Notice what’s in the Eagle’s talons. He holds an olive branch and arrows. This nation wants peace, but we will never be afraid to fight to preserve that peace. The Eagle always wants to face the olive branch. But in times of war, his gaze turns toward the arrows. Thus, we stand for peace through strength.
Folks say that the number 13 is an unlucky number. This is almost a worldwide belief. You will usually never see a room numbered 13, or any hotels or motels with a 13th floor. But think about this:
Our history starts with 13 original colonies, 13 signers of the Declaration of Independence, 13 stripes on our flag, 13 steps on the Pyramid, 13 letters in the Latin above, 13 letters in “E Pluribus Unum,” 13 stars above the Eagle, 13 bars on that shield, 13 leaves on the olive branch, 13 fruits, and — if you look closely and count them — 13 arrows. And then, for minorities, there’s the 13th Amendment, passed by Congress in the wake of the Civil War, abolishing slavery and involuntary servitude except as punishment for a crime.
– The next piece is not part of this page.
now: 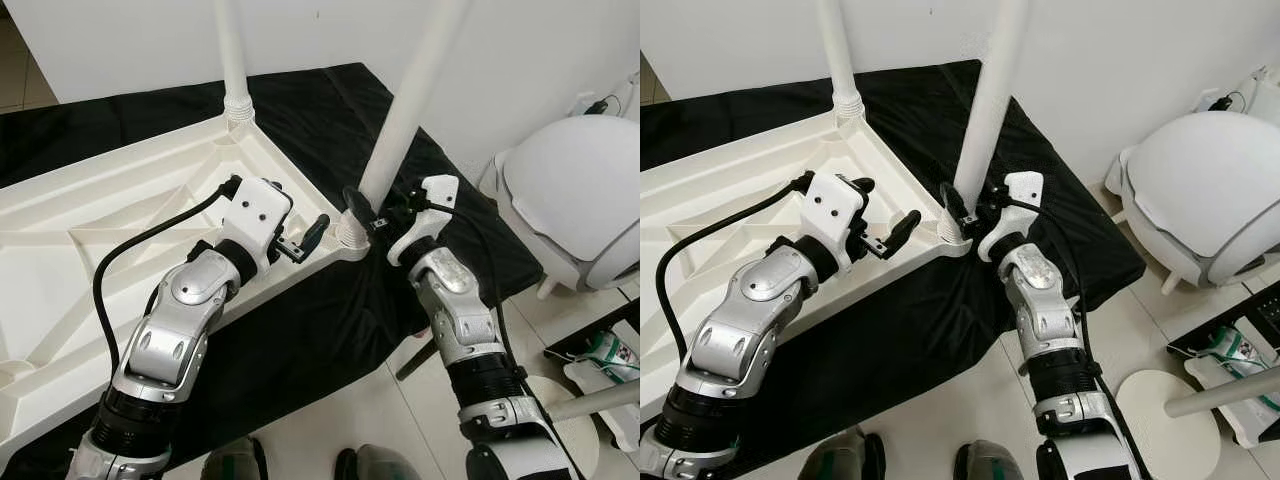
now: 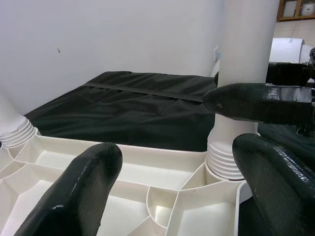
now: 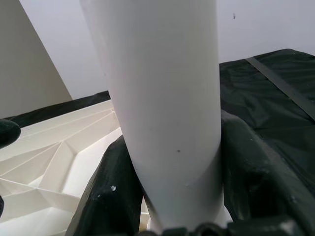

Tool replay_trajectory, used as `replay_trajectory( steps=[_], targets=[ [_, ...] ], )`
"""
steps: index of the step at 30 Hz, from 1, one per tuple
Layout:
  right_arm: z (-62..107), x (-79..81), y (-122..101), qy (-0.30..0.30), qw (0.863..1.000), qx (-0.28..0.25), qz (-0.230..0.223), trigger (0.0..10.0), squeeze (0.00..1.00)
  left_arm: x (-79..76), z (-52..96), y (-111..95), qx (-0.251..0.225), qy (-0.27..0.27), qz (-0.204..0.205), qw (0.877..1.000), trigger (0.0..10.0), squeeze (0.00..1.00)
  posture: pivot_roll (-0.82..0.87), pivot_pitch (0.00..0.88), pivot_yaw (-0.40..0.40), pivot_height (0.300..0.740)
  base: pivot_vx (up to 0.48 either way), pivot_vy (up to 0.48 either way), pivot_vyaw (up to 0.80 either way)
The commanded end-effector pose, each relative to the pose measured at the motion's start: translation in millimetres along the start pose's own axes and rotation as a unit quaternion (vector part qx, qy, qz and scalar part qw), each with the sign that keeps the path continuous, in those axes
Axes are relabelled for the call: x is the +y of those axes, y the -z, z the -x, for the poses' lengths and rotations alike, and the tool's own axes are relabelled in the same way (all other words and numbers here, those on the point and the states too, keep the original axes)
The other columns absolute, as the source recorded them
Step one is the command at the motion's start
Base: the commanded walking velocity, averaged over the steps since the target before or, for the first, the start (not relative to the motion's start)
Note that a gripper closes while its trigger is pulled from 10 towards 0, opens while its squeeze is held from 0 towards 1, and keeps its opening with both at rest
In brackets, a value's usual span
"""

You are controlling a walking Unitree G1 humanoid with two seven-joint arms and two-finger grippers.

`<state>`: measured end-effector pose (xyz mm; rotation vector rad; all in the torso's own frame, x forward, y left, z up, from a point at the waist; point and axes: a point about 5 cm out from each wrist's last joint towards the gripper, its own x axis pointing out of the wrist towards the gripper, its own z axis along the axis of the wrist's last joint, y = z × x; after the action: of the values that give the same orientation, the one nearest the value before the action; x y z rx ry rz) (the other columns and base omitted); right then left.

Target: Building children table

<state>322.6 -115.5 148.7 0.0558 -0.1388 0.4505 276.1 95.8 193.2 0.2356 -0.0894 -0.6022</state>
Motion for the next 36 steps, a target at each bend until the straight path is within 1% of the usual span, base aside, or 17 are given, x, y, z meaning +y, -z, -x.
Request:
replay_trajectory(
  steps=[1,8,9,13,19,26,29,30,36],
  targets=[
    [21.6,-9.5,45.5,0.038,0.993,0.109,-0.024,10.0,0.0,-3.3,1.0,-2.9,-0.004,0.011,-0.002,1.0,10.0,0.0,0.0,0.06,-0.006,0.74,0.0,0.0,0.0],
    [15.5,-6.4,42.5,0.028,0.994,0.108,-0.009,10.0,0.0,-4.1,0.3,-2.9,-0.004,0.014,-0.002,1.0,10.0,0.0,-0.01,0.06,-0.001,0.74,0.0,0.0,0.0],
    [9.5,-4.5,39.3,0.018,0.994,0.107,0.003,10.0,0.0,-4.5,-0.1,-3.0,-0.004,0.015,-0.002,1.0,10.0,0.0,-0.01,0.06,-0.003,0.74,0.0,0.0,0.0],
    [2.7,-3.7,35.1,0.01,0.994,0.105,0.014,10.0,0.0,-4.4,-0.2,-3.2,-0.004,0.014,-0.002,1.0,10.0,0.0,0.0,0.06,-0.005,0.74,0.0,0.0,0.0],
    [-0.1,-2.4,33.1,0.008,0.995,0.101,0.008,10.0,0.0,-4.1,0.8,-3.4,-0.004,0.01,-0.002,1.0,10.0,0.0,0.01,0.059,-0.014,0.74,0.0,0.0,0.0],
    [7.0,5.4,41.0,-0.004,0.994,0.108,0.006,10.0,0.0,-4.2,2.6,-3.3,-0.004,0.006,0.0,1.0,10.0,0.0,0.0,0.06,-0.016,0.74,0.0,0.0,0.0],
    [13.0,7.0,45.9,-0.006,0.993,0.112,0.024,10.0,0.0,-4.2,1.8,-3.4,-0.004,0.007,0.0,1.0,10.0,0.0,0.0,0.061,-0.014,0.74,0.0,0.0,0.0],
    [14.5,7.5,47.2,-0.005,0.993,0.114,0.023,10.0,0.0,-4.3,1.6,-3.5,-0.005,0.008,0.0,1.0,10.0,0.0,0.0,0.06,-0.012,0.74,0.0,0.0,0.0],
    [14.1,6.1,46.1,0.0,0.993,0.113,0.024,10.0,0.0,-4.8,1.0,-3.9,-0.006,0.011,0.0,1.0,10.0,0.0,0.0,0.06,-0.01,0.74,0.0,0.0,0.0]
  ],
)
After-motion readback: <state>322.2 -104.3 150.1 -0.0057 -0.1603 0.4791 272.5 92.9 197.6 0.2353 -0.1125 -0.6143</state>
You might ask: “Why doesn’t everybody know all this stuff?” Your children likely don’t know this. Odds are that history teachers don’t know it either — if the kids are even taught history at their schools.
On the other hand, too many armed-forces veterans have given up too much to ever let the meaning fade. Many veterans — especially those who survived the USA’s 10-year involvement with the war in Vietnam — remember coming home to an America that didn’t care. Too many veterans never came home at all from the battlegrounds in our history. They’re the ones who gave all to preserve peace through strength and to maintain freedom from tyranny.
Feel free to share this with your family and friends, so they can learn what is on the back of the UNITED STATES ONE DOLLAR BILL, and what it stands for. Otherwise, they probably will never know, and that would be a shame, wouldn’t it? Because we can’t know where we’re going — or where we ought to be going — until we know and understand where we’ve been.